Performance Evaluation Scale. The tactic is:

  1. To be strongly rewarded
  2. To be rewarded
  3. To be punished
  4. To be strongly punished
  5. A firing offense

Ethicality Scale. The tactic is:

  1. Clearly ethical
  2. Probably ethical
  3. Probably not ethical
  4. Clearly unethical
  5. Illegal

Answers to these last questions are controversial, but here are some observations:

  • None of the techniques appear to violate GAAP or other professional standards. In particular, none alter whether or when events are recorded (generally viewed as the least ethical form of earnings management); the first item is best viewed as accrual earnings management, in that it adjusts estimates. The other three are operational decisions. Interestingly, while these are the types of decisions that truly reduce the value of the firm (because they involve deviating from optimal business strategies), they are generally viewed as the most ethical.
  • My preferred model of assessing the ethicality of earnings management is to determine whether the accounting representation is “a lie”, and if it is, to use Sissela Bok’s “principle of veracity” to determine whether the lie is ethical.
    • A reporting or management is a lie if the resulting performance measure is intentionally false and deceptive regarding the underlying construct the measure purports to capture. In my view (which not everyone will agree with), the practice is deceptive only if people are not anticipating it to be used. The only one I see that seems potentially deceptive is the retroactive alteration of transfer prices and allocations. Even for internal transactions, I believe most people will believe that past transaction prices are fixed and won’t be changed, and would be deceived by the practice.
    • If a practice is viewed as a lie, Bok argues that it is ethical if reasonable outside observers would agree that the lie was an appropriate way to behave.

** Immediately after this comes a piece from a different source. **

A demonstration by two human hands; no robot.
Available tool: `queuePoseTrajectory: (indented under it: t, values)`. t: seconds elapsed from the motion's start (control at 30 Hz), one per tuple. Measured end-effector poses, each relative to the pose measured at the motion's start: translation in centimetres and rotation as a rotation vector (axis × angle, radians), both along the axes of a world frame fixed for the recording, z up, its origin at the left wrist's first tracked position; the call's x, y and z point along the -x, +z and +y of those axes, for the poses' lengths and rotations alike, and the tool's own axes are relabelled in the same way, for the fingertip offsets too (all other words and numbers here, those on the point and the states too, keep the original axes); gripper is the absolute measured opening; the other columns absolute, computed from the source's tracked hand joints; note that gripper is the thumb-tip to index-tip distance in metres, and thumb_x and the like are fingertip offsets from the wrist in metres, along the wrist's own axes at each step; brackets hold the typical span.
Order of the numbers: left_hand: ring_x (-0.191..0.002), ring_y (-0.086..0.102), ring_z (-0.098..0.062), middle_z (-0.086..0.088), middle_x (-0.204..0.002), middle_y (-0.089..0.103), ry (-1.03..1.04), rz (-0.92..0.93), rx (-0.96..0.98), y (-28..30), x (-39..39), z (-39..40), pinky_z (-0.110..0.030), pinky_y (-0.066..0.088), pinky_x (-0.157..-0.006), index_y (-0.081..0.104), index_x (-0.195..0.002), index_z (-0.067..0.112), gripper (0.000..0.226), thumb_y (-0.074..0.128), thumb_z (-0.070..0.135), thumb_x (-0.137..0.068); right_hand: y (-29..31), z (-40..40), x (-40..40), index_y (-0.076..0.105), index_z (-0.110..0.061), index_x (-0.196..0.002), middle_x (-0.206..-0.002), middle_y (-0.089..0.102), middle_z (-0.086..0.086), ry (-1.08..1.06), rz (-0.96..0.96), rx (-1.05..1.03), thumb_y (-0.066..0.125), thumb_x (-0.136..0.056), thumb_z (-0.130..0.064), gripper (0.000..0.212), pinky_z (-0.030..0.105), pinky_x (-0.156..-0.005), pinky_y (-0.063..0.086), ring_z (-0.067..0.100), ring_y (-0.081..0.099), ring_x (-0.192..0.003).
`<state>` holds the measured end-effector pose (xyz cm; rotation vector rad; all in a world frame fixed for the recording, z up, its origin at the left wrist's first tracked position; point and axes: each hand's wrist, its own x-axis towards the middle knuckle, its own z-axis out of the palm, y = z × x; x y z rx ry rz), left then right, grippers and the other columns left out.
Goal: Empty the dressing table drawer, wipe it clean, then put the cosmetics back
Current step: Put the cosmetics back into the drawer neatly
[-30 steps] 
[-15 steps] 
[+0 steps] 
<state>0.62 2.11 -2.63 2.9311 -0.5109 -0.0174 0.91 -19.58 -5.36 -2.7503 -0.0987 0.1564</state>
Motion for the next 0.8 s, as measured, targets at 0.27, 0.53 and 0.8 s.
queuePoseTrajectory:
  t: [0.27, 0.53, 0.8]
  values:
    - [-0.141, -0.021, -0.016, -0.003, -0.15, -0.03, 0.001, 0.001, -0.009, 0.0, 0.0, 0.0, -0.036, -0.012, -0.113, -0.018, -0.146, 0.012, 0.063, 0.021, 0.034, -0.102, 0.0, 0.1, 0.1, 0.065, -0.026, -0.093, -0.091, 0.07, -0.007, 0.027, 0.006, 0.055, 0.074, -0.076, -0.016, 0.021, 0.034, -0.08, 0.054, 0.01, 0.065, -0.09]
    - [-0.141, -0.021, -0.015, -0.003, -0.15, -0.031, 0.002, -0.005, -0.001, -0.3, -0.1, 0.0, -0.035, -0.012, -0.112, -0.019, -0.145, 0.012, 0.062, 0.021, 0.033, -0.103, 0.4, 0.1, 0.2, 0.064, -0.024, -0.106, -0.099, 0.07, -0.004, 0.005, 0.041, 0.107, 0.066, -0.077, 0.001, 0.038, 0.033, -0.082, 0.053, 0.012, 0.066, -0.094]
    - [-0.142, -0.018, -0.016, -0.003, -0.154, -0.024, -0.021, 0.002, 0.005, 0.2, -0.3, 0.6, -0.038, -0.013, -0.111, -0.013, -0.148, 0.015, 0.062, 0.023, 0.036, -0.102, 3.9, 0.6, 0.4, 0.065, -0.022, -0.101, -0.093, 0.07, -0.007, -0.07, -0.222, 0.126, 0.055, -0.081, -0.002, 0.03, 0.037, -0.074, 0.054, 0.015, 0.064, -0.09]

Appropriateness in turn is evaluated by the direct harm or benefit upon the audience for the lie (those who will rely on it), and on the externalized effect of the lie on the “practice of veracity.” Even if the operational decisions are viewed as lies, it doesn’t seem obvious that there is harm to either the audience (the people evaluating Geriatrics) or the practice of veracity (whether it will increase the extent of lying) unless the practices are more egregious than usually expected. That doesn’t appear to be the case in most businesses. In contrast, I believe the retroactive adjustment of transaction prices is likely to make performance evaluation difficult, and to reduce the level of trust in allocations. This harm seems serious enough that I would probably penalize this practice, or at least implement policies to clarify that retroactive adjustments are unacceptable behavior.